It can be seen that the correlation between the WQI and parameters is nonlinear; there are many water quality parameters, such as physical, chemical, and microbiological, that determine pollution, that is, water quality (here is the WQI value). To select the optimal parameters, the study applied the Bayes method (BMA).

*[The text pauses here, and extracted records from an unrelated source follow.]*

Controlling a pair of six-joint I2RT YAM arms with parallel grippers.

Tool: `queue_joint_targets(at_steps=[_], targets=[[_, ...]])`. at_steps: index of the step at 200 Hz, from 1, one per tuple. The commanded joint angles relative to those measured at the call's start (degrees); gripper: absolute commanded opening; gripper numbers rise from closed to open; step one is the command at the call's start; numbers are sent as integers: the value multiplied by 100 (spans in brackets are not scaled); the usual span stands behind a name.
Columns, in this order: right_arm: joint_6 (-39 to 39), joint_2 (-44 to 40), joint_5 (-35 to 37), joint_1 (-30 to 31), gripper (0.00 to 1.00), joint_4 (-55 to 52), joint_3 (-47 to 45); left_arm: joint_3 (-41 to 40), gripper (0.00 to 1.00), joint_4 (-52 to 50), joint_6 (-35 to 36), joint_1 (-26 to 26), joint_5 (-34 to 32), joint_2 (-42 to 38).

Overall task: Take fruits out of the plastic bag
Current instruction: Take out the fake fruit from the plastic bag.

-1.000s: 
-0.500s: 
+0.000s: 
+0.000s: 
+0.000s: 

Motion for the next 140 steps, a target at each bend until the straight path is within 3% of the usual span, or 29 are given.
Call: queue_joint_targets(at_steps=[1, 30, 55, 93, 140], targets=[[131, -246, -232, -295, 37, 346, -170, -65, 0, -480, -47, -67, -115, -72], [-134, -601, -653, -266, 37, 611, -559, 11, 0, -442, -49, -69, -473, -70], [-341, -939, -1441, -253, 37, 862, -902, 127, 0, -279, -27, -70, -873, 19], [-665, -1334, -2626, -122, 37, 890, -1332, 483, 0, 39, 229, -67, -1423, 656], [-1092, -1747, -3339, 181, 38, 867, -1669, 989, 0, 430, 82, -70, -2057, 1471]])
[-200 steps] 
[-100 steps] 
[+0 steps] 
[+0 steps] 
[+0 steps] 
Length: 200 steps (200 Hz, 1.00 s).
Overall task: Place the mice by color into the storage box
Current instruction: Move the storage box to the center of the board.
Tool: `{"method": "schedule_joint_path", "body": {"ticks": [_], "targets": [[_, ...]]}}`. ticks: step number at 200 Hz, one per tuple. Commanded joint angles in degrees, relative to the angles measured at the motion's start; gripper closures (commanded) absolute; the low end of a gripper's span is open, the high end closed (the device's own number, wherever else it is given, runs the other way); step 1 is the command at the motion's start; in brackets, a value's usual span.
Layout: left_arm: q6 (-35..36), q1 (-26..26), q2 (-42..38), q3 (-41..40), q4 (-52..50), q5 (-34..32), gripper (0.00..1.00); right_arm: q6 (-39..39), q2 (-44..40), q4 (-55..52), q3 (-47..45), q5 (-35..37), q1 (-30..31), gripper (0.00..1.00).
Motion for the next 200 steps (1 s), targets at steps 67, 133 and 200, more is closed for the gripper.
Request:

The results of the statistical analysis by BMA are shown in Table 2 and Fig. 10.
The results of selecting important water quality parameters by the BMA method are as follows:

The probability of occurrence (according to the selected model) of each parameter affecting the WQI is as follows: NH_{4}^{+}, DO (100%), coliform (96.6%), PO_{4}^{3−} (92.5%), BOD_{5} (92.1%), turbidity (71.9%), and TSS (62.8%);

There are 5 optimal models selected as follows:

Model 1: Seven parameters were selected as BOD_{5}, NH_{4}^{+}, PO_{4}^{3−}, turbidity, TSS, coliform and DO (posterior probability was 20.9%);

Model 2: 6 parameters were selected as BOD_{5}, NH_{4}^{+}, PO_{4}^{3−}, turbidity, coliform and DO (posterior probability was 19.3%);

Model 3: 6 parameters were selected as BOD_{5}, NH_{4}^{+}, PO_{4}^{3−}, TSS, Coliform and DO (posterior probability was 19%);

Model 4: 7 selected parameters are BOD_{5}, NH_{4}^{+}, PO_{4}^{3−}, turbidity, pH, coliform and DO (posterior probability is 5.4%);

Model 5: Seven parameters were selected as BOD_{5}, NH_{4}^{+}, PO_{4}^{3−}, TSS, pH, coliform and DO (posterior probability was 4.7%).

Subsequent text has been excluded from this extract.